I've tried using your adapter with the default code provided in the transformers documentation.

from transformers import AutoModelForCausalLM, AutoTokenizer

model = AutoModelForCausalLM.from_pretrained("LSX-UniWue/LLaMmlein_1B")
tokenizer = AutoTokenizer.from_pretrained("LSX-UniWue/LLaMmlein_1B")
model.load_adapter("LSX-UniWue/Betzerl_1B_wiki_preview")

as well as

from transformers import AutoModelForCausalLM, AutoTokenizer

model = AutoModelForCausalLM.from_pretrained("LSX-UniWue/Betzerl_1B_wiki_preview")
tokenizer = AutoTokenizer.from_pretrained("LSX-UniWue/LLaMmlein_1B")

Both approaches fail with

...
RuntimeError: Error(s) in loading state_dict for LlamaForCausalLM:
    size mismatch for model.embed_tokens.weight: copying a param with shape torch.Size([32001, 2048]) from checkpoint, the shape in current model is torch.Size([32000, 2048]).
    size mismatch for lm_head.weight: copying a param with shape torch.Size([32001, 2048]) from checkpoint, the shape in current model is torch.Size([32000, 2048]).

Apart from that I also noticed the referenced "base_model_name_or_path": "LSX-UniWue/llammchen_1b" inside adapter_config.json points to https://huggingface.co/LSX-UniWue/LLaMmlein_1B.

So I guess my question is: Is https://huggingface.co/LSX-UniWue/LLaMmlein_1B the right base model?

JanPf

Data Science@CAIDAS Uni Würzburg org 25 days ago

Servus!

yeah, I actually forgot to add the script here.

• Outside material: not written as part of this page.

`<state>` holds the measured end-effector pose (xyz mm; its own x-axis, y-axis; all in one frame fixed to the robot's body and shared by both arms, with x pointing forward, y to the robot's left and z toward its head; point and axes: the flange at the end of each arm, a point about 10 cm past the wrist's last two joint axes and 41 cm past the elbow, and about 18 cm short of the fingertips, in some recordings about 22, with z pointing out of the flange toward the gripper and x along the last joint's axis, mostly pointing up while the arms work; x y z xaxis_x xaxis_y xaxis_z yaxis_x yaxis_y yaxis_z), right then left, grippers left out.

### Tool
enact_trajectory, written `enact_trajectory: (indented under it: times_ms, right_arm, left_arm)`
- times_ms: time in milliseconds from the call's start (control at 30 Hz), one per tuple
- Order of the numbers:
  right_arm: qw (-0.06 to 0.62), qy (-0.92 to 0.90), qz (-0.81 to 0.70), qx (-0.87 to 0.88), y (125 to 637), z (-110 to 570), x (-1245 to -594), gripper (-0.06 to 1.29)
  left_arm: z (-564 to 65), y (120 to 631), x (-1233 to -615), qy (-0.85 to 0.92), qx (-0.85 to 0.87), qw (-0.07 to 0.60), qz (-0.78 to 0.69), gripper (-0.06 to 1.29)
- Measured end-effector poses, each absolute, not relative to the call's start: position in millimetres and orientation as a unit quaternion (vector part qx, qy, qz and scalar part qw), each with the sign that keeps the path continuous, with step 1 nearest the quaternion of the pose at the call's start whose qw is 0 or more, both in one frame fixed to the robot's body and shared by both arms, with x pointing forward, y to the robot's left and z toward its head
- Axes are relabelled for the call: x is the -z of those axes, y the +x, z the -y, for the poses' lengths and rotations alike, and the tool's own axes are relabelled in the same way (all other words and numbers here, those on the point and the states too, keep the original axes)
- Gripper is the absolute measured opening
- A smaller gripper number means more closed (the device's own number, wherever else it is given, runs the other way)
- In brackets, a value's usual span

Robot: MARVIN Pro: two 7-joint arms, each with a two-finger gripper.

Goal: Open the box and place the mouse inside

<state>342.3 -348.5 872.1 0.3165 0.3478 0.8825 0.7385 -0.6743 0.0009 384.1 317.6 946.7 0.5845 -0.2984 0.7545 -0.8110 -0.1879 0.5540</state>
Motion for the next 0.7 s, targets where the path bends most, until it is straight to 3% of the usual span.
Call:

It's the same discussion as this: https://huggingface.co/LSX-UniWue/LLaMmlein_1B/discussions/1#673e24594dca9bce313774b8
I just added the code to this repo as well, hope it works ✌🏻

Best,
jan

P.S: https://huggingface.co/LSX-UniWue/llammchen_1b just redirects to https://huggingface.co/LSX-UniWue/LLaMmlein_1B :)

philipp-zettl

25 days ago

Thanks for the quick response and thanks for the pointer to the other adapter :)

One additional nit: this adapter here requires embedding size of 32001, not 32064 like LSX-UniWue/LLaMmlein_1B_chat_selected and the code in the README suggests

JanPf changed discussion status to closed 25 days ago